Writer’s Block and More

5 Feb

Sometimes, words fail you. Sometimes, you fail them.

They’re clamouring in your head, they’re sticking in your throat; they’re fighting to get out. But you just cant string them together into coherence. Sometimes angry phrases escape. But no fully formed thoughts can be hammered out from the shrieking, sobbing, angry mob of words in my hurting head or heavy heart. 

Dramatic? Sure.

But that’s how I’ve felt since the assassination of Salmaan Taseer.

I am confused and angry. A murderer has been crowned hero and the man he slaughtered is the villain. I am told there is a murder of this ilk proudly walking down every street of Pakistan waiting to slay anyone he, in his own head, accuses, tries and finds guilty of blasphemy.  And then there are the hordes who will not only defend him but shower him with petals. Then there are those who will sit in their plush drawing rooms and say the murder shouldn’t be glorified but the victim was asking for it. There are those who will tell you that Pakistan is now a failed state spiraling into the abyss of religious fanaticism. Some will incite you to take to the streets against the illiterate cleric propagating intolerance and violence. Others will invite you to a candle light vigil or a facebook group for the slain Governor where they will collectively wish that they could swat the mullahs back into their caves with their Prada bags.  The blood lust and hysteria of the masses that cheered the governor’s assassin has me mourning for the flight of reason, tolerance and the rule of law from this country. The small band of people advocating that liberals confront this bloodthirsty mob in the streets has me worried for their sanity.    
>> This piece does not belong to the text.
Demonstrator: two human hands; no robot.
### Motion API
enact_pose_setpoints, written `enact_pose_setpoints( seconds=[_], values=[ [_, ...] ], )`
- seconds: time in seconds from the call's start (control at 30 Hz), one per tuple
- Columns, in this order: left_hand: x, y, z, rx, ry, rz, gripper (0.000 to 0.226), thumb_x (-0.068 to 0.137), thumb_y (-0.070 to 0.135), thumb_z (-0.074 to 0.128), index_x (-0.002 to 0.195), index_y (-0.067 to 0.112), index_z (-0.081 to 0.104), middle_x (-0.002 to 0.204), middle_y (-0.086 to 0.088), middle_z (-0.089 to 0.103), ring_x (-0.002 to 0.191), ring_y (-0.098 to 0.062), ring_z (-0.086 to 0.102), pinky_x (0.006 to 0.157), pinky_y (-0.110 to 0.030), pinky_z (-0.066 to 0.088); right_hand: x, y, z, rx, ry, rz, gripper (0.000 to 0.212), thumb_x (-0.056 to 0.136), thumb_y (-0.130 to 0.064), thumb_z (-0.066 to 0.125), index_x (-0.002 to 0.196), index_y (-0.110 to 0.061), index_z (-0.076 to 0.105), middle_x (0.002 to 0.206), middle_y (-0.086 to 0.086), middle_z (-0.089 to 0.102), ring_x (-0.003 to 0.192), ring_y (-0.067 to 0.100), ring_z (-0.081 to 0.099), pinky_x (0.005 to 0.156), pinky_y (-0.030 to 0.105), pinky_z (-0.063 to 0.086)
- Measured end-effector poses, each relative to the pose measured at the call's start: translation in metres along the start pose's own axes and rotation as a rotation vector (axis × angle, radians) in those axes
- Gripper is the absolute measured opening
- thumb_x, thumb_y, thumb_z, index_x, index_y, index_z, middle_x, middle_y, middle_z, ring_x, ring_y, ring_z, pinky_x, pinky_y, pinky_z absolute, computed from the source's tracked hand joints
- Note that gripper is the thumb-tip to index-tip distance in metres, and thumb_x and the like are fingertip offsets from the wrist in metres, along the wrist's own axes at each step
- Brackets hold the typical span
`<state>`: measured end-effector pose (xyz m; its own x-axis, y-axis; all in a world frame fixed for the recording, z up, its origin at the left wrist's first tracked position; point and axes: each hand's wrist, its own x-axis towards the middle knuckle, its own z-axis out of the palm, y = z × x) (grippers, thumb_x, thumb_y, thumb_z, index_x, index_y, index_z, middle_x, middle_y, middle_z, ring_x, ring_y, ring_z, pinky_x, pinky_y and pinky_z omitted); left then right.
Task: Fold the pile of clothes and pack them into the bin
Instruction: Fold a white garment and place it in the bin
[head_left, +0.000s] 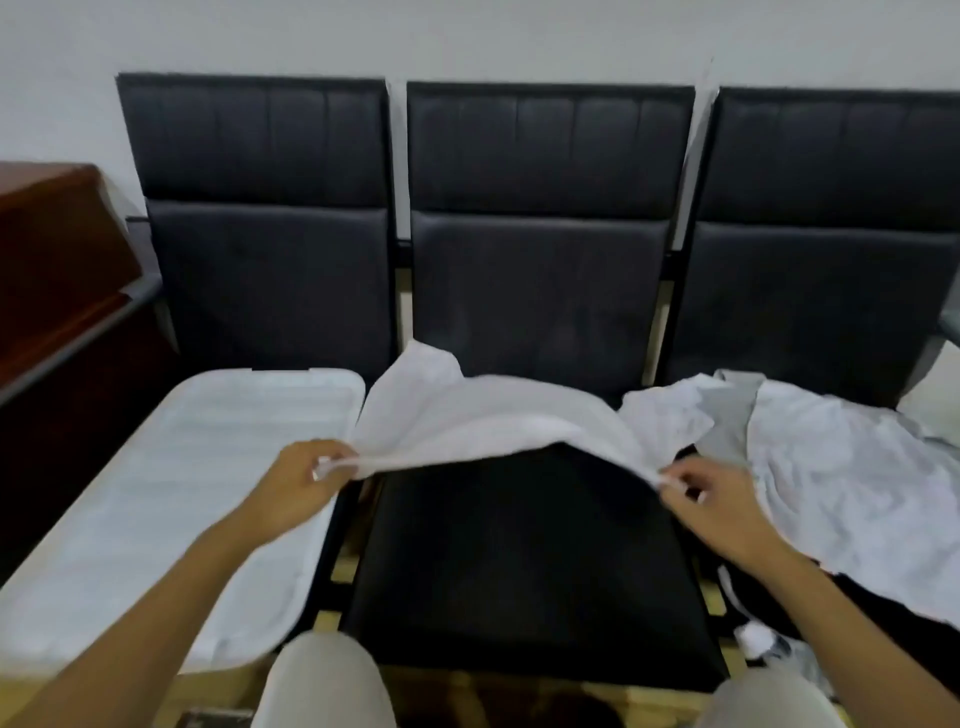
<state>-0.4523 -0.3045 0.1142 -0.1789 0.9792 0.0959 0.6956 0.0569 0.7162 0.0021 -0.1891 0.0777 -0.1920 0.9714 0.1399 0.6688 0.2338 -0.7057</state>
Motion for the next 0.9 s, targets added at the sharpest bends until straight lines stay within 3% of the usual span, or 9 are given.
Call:
enact_pose_setpoints(
  seconds=[0.07, 0.13, 0.17, 0.27, 0.33, 0.47, 0.63, 0.8, 0.9],
  values=[
    [-0.025, -0.042, 0.032, 0.177, -0.284, -0.142, 0.019, 0.089, 0.021, 0.069, 0.08, 0.037, 0.065, 0.092, 0.017, 0.064, 0.092, -0.008, 0.061, 0.075, -0.011, 0.042, -0.03, 0.033, 0.03, -0.104, -0.331, 0.057, 0.025, 0.081, -0.007, 0.072, 0.069, -0.029, 0.068, 0.075, -0.006, 0.07, 0.077, 0.004, 0.066, 0.073, 0.016, 0.049],
    [-0.04, -0.067, 0.056, 0.42, -0.573, -0.136, 0.007, 0.088, 0.041, 0.067, 0.085, 0.041, 0.062, 0.1, 0.016, 0.059, 0.095, -0.007, 0.057, 0.083, -0.019, 0.044, -0.046, 0.047, 0.048, -0.208, -0.651, 0.116, 0.02, 0.085, -0.013, 0.07, 0.07, -0.025, 0.072, 0.079, -0.004, 0.072, 0.078, 0.005, 0.068, 0.075, 0.019, 0.051],
    [-0.041, -0.072, 0.066, 0.437, -0.616, -0.114, 0.007, 0.088, 0.044, 0.066, 0.084, 0.042, 0.061, 0.099, 0.016, 0.059, 0.094, -0.006, 0.058, 0.085, -0.024, 0.046, -0.048, 0.049, 0.054, -0.238, -0.743, 0.13, 0.016, 0.088, -0.017, 0.068, 0.073, -0.019, 0.074, 0.079, -0.002, 0.073, 0.076, 0.005, 0.068, 0.072, 0.016, 0.05],
    [-0.027, -0.061, 0.097, 0.299, -0.566, -0.074, 0.014, 0.092, 0.032, 0.065, 0.079, 0.036, 0.063, 0.087, 0.017, 0.06, 0.089, -0.007, 0.06, 0.082, -0.025, 0.047, -0.037, 0.059, 0.067, -0.237, -0.674, 0.196, 0.018, 0.09, -0.028, 0.067, 0.077, -0.016, 0.073, 0.076, -0.003, 0.072, 0.075, 0.006, 0.067, 0.066, 0.013, 0.047],
    [-0.01, -0.046, 0.122, 0.316, -0.555, -0.043, 0.009, 0.092, 0.037, 0.065, 0.093, 0.028, 0.065, 0.092, 0.013, 0.058, 0.093, -0.01, 0.058, 0.084, -0.027, 0.048, -0.025, 0.064, 0.075, -0.295, -0.519, 0.255, 0.016, 0.088, -0.038, 0.067, 0.086, -0.022, 0.067, 0.088, -0.003, 0.068, 0.085, 0.015, 0.064, 0.072, 0.026, 0.051],
    [0.013, -0.029, 0.183, 0.387, -0.699, -0.044, 0.046, 0.08, 0.051, 0.073, 0.117, 0.03, 0.053, 0.113, 0.007, 0.05, 0.105, -0.012, 0.047, 0.092, -0.033, 0.044, -0.014, 0.065, 0.089, -0.413, -0.568, 0.259, 0.033, 0.083, -0.038, 0.074, 0.104, -0.022, 0.054, 0.103, 0.001, 0.052, 0.095, 0.022, 0.056, 0.076, 0.032, 0.047],
    [0.006, -0.036, 0.216, 0.544, -0.637, 0.081, 0.015, 0.092, 0.042, 0.059, 0.089, 0.031, 0.05, 0.1, 0.009, 0.049, 0.099, -0.014, 0.045, 0.085, -0.033, 0.038, -0.017, 0.081, 0.094, -0.306, -0.525, 0.258, 0.012, 0.09, -0.019, 0.07, 0.083, -0.014, 0.061, 0.091, 0.008, 0.063, 0.083, 0.021, 0.062, 0.076, 0.036, 0.055],
    [-0.006, -0.041, 0.199, 0.435, -0.801, 0.006, 0.019, 0.087, 0.042, 0.07, 0.082, 0.029, 0.056, 0.087, 0.012, 0.052, 0.083, -0.009, 0.05, 0.074, -0.024, 0.041, -0.031, 0.071, 0.078, -0.201, -0.824, 0.295, 0.017, 0.083, -0.025, 0.079, 0.069, -0.018, 0.072, 0.062, -0.004, 0.068, 0.061, 0.007, 0.066, 0.056, 0.018, 0.049],
    [-0.005, -0.021, 0.195, 0.449, -0.938, -0.075, 0.029, 0.087, 0.048, 0.069, 0.079, 0.02, 0.063, 0.083, 0.008, 0.059, 0.075, -0.01, 0.055, 0.07, -0.023, 0.045, -0.037, 0.062, 0.067, -0.204, -1.016, 0.367, 0.029, 0.089, -0.039, 0.071, 0.07, -0.017, 0.073, 0.061, -0.003, 0.071, 0.057, 0.008, 0.068, 0.053, 0.018, 0.047]
  ],
)
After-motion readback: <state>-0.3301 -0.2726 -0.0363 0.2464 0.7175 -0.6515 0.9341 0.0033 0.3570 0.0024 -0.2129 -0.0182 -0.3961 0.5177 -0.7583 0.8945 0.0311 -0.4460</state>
I’ve tried to write many times since it happened. But everything I had to say seemed to utterly inadequate that I couldn’t. I havent been able to find the words to express my disappointment with Pakistan. I know the words exist and others have used them eloquently, but I have failed in finding them. Maybe, I don’t want to hear what I really feel and think. Maybe it’s not the words hiding from me but me hiding from the words that will spell out in cold, indelible ink, what Pakistan has become today.

Escapist? Sure.

You have to be one if you want to live in a country where 500 lawyers will sign a petition to defend the murderer but not one lawyer can be found to prosecute him for the crime he has proudly confessed to. When the religious right brings out thousands on the road and civil society responds by sending out thousands of emails (the majority of which involve fighting with each other over semantics and ownership of documents!) you have to escape to another place in your head where those leading the charge against intolerant are not busy being intolerant and dismissive of each other.

I’ve thought about writing some brilliantly eloquent response on one of these email lists but then I’ve never found the words to criticize those who have done much more for this cause in their own way than I ever have. What social contribution do I have to give my words the legitimacy they need when lashing out against those who have come out on the streets when I have stayed at home.

Coward? Sure.

I’m not the only one. There are hordes of us lurking about in the op-ed pages of English dailies. Our pens (or keyboards) churning out clever little eulogies for the country lost, preaching sermons of realism,  hiding our cowardice under the garb of “reality,” or taking refuge behind facebook profiles and pages. Some of us have been to the odd protest or two for a more “tolerant” Pakistan. But it was little more than a Sunday afternoon schmooze with friends and statements to the TV. But that’s all we’ve done.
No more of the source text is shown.